俺が戸惑っていると、今度は急に目を血走らせ、俺に詰め寄って来た!
「寄越せっ! 残りを全部寄越せっ!」
中将が両の手で俺の肩を掴んで身体を激しく揺さぶる。
さっきも似たような事があったぞ!
なんだっ? 今日は俺の肩は厄日なのかっ!
「お、おち、落ち着い……」
「いいかっ! これは他の者には内密にしておけ! 全部私が買い取ってやる! 幾らでもくれてやるわっ!」
「こ、これは造るのに時間がかかるので……売る気はなくて……」
「なら出来た分だけ全て寄越せっ! 年間に一本でも二本でも構わん! それだけ価値があるわっ!」
そんな無茶な。
美味しい物はみんなで味わうのがいいって、死んだじいちゃんが言ってたぞ。
この酒もじいちゃんが作ってたのを再現して改良しただけだし、さすがに内密にって訳には……。
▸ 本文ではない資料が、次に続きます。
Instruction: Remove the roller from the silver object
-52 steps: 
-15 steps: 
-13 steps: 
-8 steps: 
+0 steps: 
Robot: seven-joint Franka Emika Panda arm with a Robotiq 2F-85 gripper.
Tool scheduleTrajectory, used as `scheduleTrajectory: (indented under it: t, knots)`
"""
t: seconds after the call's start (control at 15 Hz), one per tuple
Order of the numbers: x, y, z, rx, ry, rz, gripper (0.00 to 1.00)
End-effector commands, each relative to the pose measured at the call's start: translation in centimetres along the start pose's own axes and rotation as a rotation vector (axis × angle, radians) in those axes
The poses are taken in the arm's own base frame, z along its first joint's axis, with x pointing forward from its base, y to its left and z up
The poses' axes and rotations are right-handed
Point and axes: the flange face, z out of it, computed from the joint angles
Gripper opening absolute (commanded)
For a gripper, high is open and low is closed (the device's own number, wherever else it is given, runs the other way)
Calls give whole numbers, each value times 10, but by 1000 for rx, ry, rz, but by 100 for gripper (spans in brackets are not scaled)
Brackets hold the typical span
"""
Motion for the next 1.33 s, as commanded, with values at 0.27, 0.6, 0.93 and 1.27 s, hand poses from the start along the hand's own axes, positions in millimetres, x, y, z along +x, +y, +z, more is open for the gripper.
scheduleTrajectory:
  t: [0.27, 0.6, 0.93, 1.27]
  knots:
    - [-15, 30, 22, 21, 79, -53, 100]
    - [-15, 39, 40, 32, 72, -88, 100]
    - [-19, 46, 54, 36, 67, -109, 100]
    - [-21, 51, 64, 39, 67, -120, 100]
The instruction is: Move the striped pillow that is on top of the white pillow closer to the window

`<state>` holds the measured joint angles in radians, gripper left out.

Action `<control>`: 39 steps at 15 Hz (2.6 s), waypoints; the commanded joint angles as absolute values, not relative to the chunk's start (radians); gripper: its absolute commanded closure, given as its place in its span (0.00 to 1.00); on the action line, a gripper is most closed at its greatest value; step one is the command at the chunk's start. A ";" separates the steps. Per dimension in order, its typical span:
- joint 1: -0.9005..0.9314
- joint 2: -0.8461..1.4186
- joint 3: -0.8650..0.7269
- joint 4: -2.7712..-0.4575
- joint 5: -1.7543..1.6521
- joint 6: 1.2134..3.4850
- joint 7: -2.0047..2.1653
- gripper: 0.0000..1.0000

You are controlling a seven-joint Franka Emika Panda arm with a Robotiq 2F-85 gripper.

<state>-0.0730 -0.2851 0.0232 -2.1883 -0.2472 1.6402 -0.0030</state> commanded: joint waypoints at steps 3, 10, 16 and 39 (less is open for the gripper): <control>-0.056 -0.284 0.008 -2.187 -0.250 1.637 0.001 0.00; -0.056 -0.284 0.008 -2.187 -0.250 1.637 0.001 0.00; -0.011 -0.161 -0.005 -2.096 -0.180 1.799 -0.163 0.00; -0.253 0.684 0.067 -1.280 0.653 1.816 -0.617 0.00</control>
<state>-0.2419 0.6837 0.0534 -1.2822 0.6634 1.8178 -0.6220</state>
「誰が騒いでいるのかと思えば、卿達か……何をやっているんだ?」
おおぅ!
我が主人、ダウスター男爵様だっ!
ムキムキの巨体に服が悲鳴をあげているけど、その姿は救世主に見えます!
助かったぁ。
「何を騒いでいたのだ? 軍曹」
「じ、実はこの……」
「駄目だっ! 軍曹! 内密と言ったろうが!」
「しかし、そういう訳には……」
「何を隠しているのだ? 中将」
この後、駄々をこねる中将を宥めるのに苦労した。
やっとの事で男爵様に新しい酒を渡せたのだが、この一本が後の騒動の種になるとは、この時は思いもしなかった。